Data extract:
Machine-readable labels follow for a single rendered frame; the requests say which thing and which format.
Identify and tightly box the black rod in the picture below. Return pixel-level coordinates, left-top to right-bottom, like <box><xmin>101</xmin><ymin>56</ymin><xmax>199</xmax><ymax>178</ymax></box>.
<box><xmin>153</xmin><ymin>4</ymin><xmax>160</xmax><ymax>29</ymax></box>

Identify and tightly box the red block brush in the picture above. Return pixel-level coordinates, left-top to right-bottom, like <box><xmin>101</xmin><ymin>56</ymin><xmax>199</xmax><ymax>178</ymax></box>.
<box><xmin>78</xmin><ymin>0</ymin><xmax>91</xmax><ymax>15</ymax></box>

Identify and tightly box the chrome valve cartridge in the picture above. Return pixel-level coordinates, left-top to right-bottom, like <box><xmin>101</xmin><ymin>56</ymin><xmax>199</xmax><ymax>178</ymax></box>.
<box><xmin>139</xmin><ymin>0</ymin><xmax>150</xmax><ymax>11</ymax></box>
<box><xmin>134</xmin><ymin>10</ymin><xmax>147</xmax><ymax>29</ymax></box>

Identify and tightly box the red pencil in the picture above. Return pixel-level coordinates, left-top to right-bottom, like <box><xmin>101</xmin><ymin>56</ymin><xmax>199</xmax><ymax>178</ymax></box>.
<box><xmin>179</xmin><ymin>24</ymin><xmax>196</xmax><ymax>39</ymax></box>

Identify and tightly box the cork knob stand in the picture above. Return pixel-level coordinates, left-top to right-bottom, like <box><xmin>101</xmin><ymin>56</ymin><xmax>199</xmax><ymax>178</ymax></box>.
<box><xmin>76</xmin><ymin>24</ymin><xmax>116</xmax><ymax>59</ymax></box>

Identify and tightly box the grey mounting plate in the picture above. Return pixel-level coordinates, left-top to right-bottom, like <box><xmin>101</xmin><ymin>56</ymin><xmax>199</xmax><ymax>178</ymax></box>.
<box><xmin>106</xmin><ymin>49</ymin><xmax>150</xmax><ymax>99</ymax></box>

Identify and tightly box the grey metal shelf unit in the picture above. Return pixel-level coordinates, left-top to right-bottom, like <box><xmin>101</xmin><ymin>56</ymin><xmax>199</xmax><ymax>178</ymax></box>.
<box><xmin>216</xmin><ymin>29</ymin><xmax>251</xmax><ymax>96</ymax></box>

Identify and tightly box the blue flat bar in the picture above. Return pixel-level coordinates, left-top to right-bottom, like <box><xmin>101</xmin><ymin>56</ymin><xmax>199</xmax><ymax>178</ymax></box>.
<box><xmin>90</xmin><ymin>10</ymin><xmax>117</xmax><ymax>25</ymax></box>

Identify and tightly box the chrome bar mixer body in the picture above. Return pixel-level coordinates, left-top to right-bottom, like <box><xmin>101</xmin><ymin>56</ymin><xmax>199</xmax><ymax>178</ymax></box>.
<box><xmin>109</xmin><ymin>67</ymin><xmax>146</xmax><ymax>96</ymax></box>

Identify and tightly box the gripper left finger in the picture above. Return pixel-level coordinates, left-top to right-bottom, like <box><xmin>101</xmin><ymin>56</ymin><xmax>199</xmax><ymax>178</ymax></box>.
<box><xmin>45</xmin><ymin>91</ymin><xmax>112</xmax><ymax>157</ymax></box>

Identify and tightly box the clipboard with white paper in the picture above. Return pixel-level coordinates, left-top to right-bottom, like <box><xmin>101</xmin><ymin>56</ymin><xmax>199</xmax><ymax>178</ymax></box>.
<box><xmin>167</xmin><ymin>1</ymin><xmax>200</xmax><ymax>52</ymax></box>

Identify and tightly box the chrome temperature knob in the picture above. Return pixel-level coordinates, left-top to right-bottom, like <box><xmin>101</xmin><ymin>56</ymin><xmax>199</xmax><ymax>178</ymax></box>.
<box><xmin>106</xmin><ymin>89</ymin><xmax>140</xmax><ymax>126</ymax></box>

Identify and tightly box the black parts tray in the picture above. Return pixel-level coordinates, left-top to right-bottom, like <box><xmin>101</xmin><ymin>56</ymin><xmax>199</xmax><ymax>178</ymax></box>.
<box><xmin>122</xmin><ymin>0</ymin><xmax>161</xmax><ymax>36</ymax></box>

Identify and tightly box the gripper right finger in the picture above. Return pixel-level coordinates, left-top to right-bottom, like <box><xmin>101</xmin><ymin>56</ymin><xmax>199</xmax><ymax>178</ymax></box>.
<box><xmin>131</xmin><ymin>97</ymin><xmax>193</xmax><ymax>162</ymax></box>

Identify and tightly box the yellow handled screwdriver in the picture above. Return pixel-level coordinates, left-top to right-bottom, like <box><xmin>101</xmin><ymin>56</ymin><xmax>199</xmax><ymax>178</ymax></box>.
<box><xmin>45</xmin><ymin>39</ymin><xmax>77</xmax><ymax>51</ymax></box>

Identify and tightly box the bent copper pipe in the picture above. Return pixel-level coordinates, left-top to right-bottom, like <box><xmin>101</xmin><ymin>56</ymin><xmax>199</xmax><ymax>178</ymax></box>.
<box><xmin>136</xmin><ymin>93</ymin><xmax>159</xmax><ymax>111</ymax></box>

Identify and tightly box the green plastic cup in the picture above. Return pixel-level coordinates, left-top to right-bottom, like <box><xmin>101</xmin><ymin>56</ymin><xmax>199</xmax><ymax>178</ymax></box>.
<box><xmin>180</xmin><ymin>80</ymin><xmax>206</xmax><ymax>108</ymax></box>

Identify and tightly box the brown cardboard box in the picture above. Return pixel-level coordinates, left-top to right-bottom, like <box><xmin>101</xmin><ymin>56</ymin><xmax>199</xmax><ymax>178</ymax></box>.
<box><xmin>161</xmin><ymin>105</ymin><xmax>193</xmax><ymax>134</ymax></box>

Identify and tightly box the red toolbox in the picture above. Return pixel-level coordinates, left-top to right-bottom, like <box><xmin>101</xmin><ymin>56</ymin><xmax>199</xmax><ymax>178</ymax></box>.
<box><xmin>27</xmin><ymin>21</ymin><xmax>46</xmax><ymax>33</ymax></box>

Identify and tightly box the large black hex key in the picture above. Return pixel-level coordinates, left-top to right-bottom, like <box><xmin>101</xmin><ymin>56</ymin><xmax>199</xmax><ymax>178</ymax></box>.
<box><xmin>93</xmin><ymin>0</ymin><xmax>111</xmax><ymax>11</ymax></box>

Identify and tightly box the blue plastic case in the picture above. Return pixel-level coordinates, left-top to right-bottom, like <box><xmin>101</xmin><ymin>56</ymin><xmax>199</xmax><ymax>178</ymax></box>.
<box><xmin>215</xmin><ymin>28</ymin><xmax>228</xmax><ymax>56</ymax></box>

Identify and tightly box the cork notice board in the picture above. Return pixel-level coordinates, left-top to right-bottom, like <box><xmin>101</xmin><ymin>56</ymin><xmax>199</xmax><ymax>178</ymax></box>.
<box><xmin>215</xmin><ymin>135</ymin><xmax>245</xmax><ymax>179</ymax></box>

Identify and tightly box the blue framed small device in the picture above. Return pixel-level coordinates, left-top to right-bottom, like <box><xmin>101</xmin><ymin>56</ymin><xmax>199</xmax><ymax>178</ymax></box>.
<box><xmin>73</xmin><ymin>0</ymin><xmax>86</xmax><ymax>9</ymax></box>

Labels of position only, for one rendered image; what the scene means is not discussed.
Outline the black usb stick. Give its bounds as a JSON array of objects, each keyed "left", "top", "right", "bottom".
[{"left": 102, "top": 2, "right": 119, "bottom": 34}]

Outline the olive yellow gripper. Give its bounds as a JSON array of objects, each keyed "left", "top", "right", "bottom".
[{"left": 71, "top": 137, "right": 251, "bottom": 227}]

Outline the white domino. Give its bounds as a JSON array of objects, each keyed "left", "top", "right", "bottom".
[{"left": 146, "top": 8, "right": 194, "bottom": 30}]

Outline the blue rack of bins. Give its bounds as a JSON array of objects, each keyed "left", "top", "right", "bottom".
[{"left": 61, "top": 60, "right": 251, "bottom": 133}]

Description of the task: Only the lines with "grey" are needed; find them in the records and copy each one.

Written response:
Identify and tightly box the grey mounting plate in the picture above. Return pixel-level coordinates, left-top to right-bottom, like <box><xmin>101</xmin><ymin>56</ymin><xmax>199</xmax><ymax>178</ymax></box>.
Identify and tightly box the grey metal shelf unit in the picture above. Return pixel-level coordinates, left-top to right-bottom, like <box><xmin>101</xmin><ymin>56</ymin><xmax>199</xmax><ymax>178</ymax></box>.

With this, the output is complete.